ここでもロイズの事例が参考になるでしょう。同社ではRPA の導入によって、新しい職務がいくつか生まれました。それまで担ってきた業務の分野でRPA の専門知識を生かす人もいれば、新たなキャリアパスに挑戦する人もいます。個別の自動化の担当者にとどまらず、より上位のアドバイザー職や技術職にステップアップする道も開かれており、RPAが従業員のキャリアパスを広げたと言ってよいでしょう。

デジタルトランスフォーメーションが進展していく中で、今後は人工知能(AI)の採用も進みます。いまRPAに取り組み、業務効率化の基礎を身につけておくことは、やがて普及するAIを活用する上でも意義が大きいことだと思います。

―海外で蓄積した知見とノウハウを、日本にどう広めていく計画ですか。

まずは製品の完全なローカライズです。ロードマップにあるBlue Prism 製品の日本語化は順調に進んでおります。また、さきほど述べたとおり、RPAの普及にはトレーニングやサポートの存在が欠かせません。「ユーザー主導の業務改革を支える」というビジョンを共有できる先進的なパートナーと共に、導入支援のメニューを充実させていきたいと考えています。

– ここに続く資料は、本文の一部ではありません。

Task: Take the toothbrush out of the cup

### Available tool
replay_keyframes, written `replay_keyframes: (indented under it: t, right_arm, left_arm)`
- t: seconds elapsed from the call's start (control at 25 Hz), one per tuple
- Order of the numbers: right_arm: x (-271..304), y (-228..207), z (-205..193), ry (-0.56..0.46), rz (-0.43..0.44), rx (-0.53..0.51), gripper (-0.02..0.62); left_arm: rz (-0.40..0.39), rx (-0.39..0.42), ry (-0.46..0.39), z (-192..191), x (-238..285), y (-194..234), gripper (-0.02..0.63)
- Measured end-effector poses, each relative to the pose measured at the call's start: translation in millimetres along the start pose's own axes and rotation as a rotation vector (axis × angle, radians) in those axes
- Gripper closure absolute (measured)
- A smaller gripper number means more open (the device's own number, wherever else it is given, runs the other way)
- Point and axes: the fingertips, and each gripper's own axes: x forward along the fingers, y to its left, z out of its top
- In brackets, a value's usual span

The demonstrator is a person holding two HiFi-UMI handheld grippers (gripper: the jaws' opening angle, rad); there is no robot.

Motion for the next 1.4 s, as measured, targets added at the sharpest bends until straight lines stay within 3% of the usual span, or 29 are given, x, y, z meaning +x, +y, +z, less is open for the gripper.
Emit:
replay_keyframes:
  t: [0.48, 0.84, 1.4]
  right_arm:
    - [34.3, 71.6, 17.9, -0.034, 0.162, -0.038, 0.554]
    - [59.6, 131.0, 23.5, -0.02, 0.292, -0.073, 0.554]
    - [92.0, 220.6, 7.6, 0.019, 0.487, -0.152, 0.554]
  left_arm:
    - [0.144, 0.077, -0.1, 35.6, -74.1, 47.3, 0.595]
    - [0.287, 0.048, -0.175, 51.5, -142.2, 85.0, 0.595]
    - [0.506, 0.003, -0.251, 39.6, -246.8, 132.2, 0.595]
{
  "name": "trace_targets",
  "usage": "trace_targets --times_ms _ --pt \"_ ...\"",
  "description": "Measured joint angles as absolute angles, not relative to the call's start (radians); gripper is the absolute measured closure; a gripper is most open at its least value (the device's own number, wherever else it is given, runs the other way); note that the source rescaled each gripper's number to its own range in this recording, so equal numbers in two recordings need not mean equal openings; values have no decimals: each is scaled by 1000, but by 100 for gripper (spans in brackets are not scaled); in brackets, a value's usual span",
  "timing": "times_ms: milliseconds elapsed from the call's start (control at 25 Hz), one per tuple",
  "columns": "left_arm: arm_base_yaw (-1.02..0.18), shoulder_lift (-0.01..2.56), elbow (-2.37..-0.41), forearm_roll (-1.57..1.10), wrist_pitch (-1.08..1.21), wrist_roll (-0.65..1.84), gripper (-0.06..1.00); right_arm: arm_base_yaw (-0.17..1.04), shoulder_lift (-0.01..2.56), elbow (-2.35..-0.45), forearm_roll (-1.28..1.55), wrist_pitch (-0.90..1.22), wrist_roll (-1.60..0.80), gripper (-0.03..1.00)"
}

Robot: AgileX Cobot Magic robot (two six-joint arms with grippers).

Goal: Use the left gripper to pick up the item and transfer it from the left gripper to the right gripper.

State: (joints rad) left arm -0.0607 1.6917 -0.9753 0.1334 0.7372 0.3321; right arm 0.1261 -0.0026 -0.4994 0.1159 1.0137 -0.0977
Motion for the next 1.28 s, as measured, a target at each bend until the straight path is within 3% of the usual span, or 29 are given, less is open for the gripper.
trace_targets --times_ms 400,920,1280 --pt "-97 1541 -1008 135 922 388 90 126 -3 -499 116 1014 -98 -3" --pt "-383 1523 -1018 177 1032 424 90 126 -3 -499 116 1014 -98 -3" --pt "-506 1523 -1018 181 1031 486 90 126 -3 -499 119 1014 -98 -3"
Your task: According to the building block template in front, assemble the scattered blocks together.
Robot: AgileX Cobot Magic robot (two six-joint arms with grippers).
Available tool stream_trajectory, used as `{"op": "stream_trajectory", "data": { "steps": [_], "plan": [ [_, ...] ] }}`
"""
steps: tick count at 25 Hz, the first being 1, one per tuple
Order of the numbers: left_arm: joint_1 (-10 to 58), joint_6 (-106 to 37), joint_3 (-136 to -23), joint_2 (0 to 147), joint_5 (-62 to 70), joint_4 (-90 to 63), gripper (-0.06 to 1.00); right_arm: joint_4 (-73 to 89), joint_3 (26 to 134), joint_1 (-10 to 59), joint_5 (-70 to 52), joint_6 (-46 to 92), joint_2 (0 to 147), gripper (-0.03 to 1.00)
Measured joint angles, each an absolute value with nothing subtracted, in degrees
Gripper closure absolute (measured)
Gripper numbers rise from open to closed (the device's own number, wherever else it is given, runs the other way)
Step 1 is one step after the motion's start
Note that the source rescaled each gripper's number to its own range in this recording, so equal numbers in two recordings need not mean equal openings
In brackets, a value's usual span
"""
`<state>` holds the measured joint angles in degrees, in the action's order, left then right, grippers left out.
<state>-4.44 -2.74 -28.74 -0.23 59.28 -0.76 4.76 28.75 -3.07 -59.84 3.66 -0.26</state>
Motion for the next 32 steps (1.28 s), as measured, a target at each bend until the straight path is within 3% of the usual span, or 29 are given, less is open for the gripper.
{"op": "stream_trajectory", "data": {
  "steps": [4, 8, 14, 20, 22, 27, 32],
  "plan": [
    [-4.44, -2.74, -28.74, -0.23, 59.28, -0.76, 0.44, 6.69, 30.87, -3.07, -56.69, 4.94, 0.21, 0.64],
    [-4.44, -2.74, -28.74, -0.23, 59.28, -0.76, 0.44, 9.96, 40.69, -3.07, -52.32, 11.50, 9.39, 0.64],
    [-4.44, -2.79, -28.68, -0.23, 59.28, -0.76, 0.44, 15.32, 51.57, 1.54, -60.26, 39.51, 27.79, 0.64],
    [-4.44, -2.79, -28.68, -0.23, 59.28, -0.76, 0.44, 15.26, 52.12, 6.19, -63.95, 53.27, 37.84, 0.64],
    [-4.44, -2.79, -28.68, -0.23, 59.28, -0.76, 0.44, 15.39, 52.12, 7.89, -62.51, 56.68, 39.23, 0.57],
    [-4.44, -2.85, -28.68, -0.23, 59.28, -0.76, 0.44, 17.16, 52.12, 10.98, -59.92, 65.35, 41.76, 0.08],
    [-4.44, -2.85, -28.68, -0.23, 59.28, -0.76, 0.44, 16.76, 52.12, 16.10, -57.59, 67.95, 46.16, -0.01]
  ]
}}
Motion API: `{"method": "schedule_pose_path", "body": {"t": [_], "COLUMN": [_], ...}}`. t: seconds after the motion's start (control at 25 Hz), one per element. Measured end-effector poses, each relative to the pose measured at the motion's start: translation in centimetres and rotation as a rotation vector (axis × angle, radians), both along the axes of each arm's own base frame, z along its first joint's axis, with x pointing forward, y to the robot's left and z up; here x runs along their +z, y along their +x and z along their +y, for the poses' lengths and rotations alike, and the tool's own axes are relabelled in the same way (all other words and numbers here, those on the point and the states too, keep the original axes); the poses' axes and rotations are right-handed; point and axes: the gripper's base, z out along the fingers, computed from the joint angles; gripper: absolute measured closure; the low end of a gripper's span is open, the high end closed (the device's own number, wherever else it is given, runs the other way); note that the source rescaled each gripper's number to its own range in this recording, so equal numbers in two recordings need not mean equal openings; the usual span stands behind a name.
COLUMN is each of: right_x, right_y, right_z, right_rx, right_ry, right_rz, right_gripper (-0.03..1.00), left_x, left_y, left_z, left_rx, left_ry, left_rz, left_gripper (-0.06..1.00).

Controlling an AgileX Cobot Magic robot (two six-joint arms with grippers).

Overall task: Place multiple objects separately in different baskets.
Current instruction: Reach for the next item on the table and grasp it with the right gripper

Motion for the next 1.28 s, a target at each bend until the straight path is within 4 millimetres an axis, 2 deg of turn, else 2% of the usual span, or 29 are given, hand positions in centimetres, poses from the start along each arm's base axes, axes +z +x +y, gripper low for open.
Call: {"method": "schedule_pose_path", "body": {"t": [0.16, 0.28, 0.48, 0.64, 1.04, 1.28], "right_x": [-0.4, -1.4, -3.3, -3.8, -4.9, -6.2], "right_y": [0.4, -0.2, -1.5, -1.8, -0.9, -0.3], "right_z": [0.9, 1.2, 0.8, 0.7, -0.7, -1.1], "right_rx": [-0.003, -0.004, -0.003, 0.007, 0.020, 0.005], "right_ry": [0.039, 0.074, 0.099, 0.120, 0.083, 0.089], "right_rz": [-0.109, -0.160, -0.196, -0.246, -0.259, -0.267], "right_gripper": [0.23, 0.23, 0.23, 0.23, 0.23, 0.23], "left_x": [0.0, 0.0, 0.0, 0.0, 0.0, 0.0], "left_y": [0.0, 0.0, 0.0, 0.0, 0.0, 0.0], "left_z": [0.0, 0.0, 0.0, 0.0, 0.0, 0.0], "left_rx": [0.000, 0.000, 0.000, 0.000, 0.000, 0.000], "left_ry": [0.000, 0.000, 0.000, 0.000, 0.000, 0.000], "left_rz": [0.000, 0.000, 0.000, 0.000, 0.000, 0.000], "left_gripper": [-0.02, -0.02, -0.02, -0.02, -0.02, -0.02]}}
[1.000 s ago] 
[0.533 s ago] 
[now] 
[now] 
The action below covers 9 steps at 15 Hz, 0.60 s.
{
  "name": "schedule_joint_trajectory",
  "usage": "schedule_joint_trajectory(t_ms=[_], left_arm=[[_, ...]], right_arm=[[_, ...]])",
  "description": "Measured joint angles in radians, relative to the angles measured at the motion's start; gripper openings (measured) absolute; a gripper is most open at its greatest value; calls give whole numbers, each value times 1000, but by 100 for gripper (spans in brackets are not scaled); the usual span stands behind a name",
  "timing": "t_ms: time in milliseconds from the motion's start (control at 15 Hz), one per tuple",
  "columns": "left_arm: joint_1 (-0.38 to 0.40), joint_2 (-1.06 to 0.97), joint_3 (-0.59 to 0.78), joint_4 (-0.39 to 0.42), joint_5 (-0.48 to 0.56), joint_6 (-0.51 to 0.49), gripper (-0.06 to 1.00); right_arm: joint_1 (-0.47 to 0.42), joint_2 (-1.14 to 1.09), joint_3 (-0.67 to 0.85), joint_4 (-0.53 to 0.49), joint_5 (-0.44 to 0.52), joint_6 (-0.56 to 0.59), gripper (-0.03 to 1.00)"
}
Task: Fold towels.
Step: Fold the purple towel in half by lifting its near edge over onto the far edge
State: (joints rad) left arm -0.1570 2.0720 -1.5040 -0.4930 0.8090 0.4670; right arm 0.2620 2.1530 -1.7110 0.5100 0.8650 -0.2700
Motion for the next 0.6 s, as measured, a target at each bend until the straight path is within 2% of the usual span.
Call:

過去10年にわたってRPAの市場をリードしてきたわれわれの製品は、エンタープライズの大規模運用を想定した堅牢な設計と、BPMやAIとの連携を見すえた高い拡張性を特長とし、第三者機関による調査でも「導入企業の96%が満足」との結果が出ています。また製品そのものだけでなく、RPAの導入から運用、導入範囲の拡大に至るプロセスに関しては、ワークショップなど独自のメソッドの共有を進めております。

これからRPAに取り組む企業はもとより、一度着手したRPA化で壁にぶつかっている企業に対しても、こうしたわれわれの強みをアピールしていくつもりです。優れた海外ユーザーの取り組みをご紹介しながら、日本からも海外へご紹介できるRPAの成功事例を生み出していきたいと取り組んでいます。